What you have to do:
The answer must be the complete listing, reproduced exactly.

Information provided:
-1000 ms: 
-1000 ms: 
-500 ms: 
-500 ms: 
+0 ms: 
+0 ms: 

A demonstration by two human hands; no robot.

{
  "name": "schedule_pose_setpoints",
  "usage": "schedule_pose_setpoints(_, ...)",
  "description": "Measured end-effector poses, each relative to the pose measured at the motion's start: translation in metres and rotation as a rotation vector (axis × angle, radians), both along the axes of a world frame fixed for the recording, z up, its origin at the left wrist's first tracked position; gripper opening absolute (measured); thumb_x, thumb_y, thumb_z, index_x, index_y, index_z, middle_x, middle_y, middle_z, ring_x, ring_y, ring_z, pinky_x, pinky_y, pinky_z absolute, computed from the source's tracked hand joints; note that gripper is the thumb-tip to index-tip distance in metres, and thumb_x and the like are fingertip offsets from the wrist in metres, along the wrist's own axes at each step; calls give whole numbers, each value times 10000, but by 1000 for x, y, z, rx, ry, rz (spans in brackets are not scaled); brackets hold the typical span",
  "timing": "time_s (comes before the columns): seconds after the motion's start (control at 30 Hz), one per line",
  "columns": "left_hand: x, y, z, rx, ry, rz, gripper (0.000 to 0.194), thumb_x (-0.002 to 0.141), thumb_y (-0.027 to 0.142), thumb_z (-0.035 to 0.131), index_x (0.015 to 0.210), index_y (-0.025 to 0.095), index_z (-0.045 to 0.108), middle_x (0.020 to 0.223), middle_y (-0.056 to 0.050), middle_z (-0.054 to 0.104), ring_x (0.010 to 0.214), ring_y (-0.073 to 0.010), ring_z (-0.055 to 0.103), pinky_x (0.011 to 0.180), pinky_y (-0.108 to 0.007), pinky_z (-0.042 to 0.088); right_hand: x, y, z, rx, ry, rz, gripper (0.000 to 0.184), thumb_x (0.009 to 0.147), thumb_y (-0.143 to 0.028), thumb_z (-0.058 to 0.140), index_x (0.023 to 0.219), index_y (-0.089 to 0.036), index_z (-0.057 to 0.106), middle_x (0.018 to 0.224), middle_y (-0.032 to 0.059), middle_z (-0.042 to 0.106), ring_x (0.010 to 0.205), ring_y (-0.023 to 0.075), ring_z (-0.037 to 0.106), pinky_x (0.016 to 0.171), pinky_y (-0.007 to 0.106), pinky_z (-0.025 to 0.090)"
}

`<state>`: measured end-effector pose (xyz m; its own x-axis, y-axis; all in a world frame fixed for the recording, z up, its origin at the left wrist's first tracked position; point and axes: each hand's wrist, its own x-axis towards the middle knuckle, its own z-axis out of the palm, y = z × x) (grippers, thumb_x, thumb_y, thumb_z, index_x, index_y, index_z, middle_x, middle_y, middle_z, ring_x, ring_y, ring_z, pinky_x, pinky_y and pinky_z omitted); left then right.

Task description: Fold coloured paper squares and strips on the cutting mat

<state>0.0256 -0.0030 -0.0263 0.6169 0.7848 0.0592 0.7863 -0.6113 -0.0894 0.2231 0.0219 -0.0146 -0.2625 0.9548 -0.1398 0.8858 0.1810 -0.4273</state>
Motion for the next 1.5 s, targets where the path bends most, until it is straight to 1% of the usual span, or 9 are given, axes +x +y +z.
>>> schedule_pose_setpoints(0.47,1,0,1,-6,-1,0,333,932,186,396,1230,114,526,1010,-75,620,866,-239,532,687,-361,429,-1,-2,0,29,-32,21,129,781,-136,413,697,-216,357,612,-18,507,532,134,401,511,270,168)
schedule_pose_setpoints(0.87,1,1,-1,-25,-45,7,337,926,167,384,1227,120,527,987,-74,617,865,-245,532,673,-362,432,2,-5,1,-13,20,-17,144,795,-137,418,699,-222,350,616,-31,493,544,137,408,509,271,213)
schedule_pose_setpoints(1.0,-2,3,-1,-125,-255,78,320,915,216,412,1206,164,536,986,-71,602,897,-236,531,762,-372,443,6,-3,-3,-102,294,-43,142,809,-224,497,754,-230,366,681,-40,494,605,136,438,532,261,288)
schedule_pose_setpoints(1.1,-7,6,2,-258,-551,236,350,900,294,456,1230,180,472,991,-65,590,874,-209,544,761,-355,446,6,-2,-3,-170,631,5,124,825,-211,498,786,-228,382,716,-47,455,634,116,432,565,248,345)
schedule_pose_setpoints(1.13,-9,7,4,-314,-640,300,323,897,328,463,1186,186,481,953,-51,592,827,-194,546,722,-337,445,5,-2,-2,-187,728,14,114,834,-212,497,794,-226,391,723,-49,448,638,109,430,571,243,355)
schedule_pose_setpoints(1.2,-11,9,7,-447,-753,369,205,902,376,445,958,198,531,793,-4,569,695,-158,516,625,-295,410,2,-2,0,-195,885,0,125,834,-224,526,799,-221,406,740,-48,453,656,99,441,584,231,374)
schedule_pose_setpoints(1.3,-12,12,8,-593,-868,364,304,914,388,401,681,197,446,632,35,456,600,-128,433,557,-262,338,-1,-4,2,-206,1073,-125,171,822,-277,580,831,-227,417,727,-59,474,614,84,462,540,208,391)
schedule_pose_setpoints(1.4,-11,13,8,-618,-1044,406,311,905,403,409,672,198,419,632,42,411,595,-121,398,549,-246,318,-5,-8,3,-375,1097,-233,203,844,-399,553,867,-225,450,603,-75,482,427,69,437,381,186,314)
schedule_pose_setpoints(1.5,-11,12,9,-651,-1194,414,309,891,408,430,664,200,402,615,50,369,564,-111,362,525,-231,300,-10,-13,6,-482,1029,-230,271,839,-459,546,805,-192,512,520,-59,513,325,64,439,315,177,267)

Exercise result:
-1000 ms: 
-1000 ms: 
-500 ms: 
-500 ms: 
+0 ms: 
+0 ms: 

A demonstration by two human hands; no robot.

{
  "name": "schedule_pose_setpoints",
  "usage": "schedule_pose_setpoints(_, ...)",
  "description": "Measured end-effector poses, each relative to the pose measured at the motion's start: translation in metres and rotation as a rotation vector (axis × angle, radians), both along the axes of a world frame fixed for the recording, z up, its origin at the left wrist's first tracked position; gripper opening absolute (measured); thumb_x, thumb_y, thumb_z, index_x, index_y, index_z, middle_x, middle_y, middle_z, ring_x, ring_y, ring_z, pinky_x, pinky_y, pinky_z absolute, computed from the source's tracked hand joints; note that gripper is the thumb-tip to index-tip distance in metres, and thumb_x and the like are fingertip offsets from the wrist in metres, along the wrist's own axes at each step; calls give whole numbers, each value times 10000, but by 1000 for x, y, z, rx, ry, rz (spans in brackets are not scaled); brackets hold the typical span",
  "timing": "time_s (comes before the columns): seconds after the motion's start (control at 30 Hz), one per line",
  "columns": "left_hand: x, y, z, rx, ry, rz, gripper (0.000 to 0.194), thumb_x (-0.002 to 0.141), thumb_y (-0.027 to 0.142), thumb_z (-0.035 to 0.131), index_x (0.015 to 0.210), index_y (-0.025 to 0.095), index_z (-0.045 to 0.108), middle_x (0.020 to 0.223), middle_y (-0.056 to 0.050), middle_z (-0.054 to 0.104), ring_x (0.010 to 0.214), ring_y (-0.073 to 0.010), ring_z (-0.055 to 0.103), pinky_x (0.011 to 0.180), pinky_y (-0.108 to 0.007), pinky_z (-0.042 to 0.088); right_hand: x, y, z, rx, ry, rz, gripper (0.000 to 0.184), thumb_x (0.009 to 0.147), thumb_y (-0.143 to 0.028), thumb_z (-0.058 to 0.140), index_x (0.023 to 0.219), index_y (-0.089 to 0.036), index_z (-0.057 to 0.106), middle_x (0.018 to 0.224), middle_y (-0.032 to 0.059), middle_z (-0.042 to 0.106), ring_x (0.010 to 0.205), ring_y (-0.023 to 0.075), ring_z (-0.037 to 0.106), pinky_x (0.016 to 0.171), pinky_y (-0.007 to 0.106), pinky_z (-0.025 to 0.090)"
}

`<state>`: measured end-effector pose (xyz m; its own x-axis, y-axis; all in a world frame fixed for the recording, z up, its origin at the left wrist's first tracked position; point and axes: each hand's wrist, its own x-axis towards the middle knuckle, its own z-axis out of the palm, y = z × x) (grippers, thumb_x, thumb_y, thumb_z, index_x, index_y, index_z, middle_x, middle_y, middle_z, ring_x, ring_y, ring_z, pinky_x, pinky_y and pinky_z omitted); left then right.

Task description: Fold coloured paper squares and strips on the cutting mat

<state>0.0256 -0.0030 -0.0263 0.6169 0.7848 0.0592 0.7863 -0.6113 -0.0894 0.2231 0.0219 -0.0146 -0.2625 0.9548 -0.1398 0.8858 0.1810 -0.4273</state>
Motion for the next 1.5 s, targets where the path bends most, until it is straight to 1% of the usual span, or 9 are given, axes +x +y +z.
>>> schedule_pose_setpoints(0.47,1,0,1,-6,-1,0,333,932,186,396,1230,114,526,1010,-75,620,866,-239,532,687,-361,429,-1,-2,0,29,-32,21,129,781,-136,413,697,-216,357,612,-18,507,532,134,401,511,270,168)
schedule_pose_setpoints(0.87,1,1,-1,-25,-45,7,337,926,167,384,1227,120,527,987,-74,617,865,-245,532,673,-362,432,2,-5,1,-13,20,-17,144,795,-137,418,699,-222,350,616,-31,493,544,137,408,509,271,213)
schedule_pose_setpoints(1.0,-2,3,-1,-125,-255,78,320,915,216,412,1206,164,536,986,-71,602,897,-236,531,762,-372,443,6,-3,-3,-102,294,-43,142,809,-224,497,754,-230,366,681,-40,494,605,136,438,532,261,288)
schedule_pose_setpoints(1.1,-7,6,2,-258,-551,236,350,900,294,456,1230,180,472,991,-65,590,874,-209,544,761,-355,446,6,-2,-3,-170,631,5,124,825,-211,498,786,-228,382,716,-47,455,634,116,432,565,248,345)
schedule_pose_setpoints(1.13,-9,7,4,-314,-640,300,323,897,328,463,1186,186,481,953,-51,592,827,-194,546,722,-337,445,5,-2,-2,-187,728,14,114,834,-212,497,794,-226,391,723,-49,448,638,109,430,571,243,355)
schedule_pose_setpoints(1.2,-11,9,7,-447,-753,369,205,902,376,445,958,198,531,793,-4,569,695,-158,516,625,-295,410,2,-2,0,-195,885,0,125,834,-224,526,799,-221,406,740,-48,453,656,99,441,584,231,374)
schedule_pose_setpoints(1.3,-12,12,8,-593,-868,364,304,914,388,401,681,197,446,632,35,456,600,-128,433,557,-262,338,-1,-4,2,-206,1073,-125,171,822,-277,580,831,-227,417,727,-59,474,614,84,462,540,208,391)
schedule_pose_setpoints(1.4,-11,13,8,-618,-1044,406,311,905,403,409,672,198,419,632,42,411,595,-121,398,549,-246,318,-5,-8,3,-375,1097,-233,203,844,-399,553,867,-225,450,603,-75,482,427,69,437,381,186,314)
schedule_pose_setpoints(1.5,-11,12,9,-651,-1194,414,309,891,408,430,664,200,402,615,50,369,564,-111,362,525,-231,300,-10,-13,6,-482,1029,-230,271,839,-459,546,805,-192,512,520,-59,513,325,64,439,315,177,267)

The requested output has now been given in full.